Advancing community-led action is equity in action. Local leaders have shared the need for a more expansive understanding of what makes communities healthy. This mutual learning informed our organization’s initial expansion from an active living focus to one that included healthy eating. We’ve also worked with coalition members who cite violence as the biggest drain on their community’s health. Others mention concentrated poverty and lack of economic opportunity. Still others suffer from isolation and loneliness.

These conversations, on-the-ground experience, and a growing body of research helped us build an understanding that, while active living and healthy eating are key strategies to sustain healthy change, they alone are not enough. As communities’ demand and capacity for change have grown, we’ve evolved alongside them to support coalitions that are addressing housing, community safety, restorative justice, and many other issues.

Community-led and equity-driven, our organization has embraced a new name that reflects this evolution: Healthy Places by Design.

 

Healthy Places

People + Space = Place. Spaces become places when people live, work, learn, and play in them, when they infuse their histories, cultures, stories, and visions of their futures into them.

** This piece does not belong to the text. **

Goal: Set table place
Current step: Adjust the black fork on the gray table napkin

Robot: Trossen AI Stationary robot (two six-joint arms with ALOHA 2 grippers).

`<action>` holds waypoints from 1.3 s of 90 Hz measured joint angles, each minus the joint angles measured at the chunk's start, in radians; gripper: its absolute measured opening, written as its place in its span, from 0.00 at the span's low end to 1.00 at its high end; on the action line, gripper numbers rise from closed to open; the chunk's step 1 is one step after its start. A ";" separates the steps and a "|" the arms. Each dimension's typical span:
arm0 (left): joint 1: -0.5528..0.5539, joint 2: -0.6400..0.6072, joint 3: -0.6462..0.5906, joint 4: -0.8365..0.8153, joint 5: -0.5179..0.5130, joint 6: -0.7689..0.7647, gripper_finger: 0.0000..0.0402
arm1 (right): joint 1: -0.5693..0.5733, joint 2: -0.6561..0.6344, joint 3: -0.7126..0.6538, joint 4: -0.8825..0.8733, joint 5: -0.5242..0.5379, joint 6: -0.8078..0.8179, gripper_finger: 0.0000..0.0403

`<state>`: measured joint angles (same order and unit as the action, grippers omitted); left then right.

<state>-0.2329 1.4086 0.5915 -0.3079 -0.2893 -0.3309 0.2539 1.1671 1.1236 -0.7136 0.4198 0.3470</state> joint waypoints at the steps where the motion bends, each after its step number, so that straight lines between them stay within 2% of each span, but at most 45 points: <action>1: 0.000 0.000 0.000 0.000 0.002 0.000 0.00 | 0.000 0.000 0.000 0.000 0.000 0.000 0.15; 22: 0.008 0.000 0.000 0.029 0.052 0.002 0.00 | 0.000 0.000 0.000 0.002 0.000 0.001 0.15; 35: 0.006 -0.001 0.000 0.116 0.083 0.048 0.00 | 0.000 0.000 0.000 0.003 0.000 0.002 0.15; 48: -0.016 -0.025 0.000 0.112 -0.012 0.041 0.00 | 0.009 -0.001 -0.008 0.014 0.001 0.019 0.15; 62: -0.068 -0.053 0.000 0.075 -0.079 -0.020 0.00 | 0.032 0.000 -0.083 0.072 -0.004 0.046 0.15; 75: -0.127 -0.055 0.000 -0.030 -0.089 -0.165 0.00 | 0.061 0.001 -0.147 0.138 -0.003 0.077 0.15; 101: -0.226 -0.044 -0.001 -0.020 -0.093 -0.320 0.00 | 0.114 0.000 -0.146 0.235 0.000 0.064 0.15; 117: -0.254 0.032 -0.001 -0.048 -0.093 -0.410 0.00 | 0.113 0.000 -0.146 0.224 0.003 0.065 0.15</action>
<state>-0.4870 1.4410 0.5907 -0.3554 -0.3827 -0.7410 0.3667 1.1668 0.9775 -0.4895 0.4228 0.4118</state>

Our vision is that every person, no matter who they are or where they live, can reach their full potential for health and wellbeing. We know that every place is unique, and that every community has assets and opportunities. We believe in the power of people to harness those assets and reshape their communities into healthier places to live.

 

by Design

Over the last 16 years, we’ve learned that not only does authentic, community-led, and sustainable change take time, but that it also can’t happen without a strategic approach. Everything we do—from facilitating collaborative learning and networking among community coalitions and peer groups of foundations to strategic planning and program development with those investing in community-led change—is by design. We can’t help but be intentional.

During a time of intensifying social and economic inequality, the gap between thriving communities and vulnerable communities widens every day. Right now, decisions are being made that could mend—or worsen—that gap for decades to come. That’s why our work and yours is so urgent. And that’s why we’re committed to partnering with you to ensure that every community is a healthy place by design.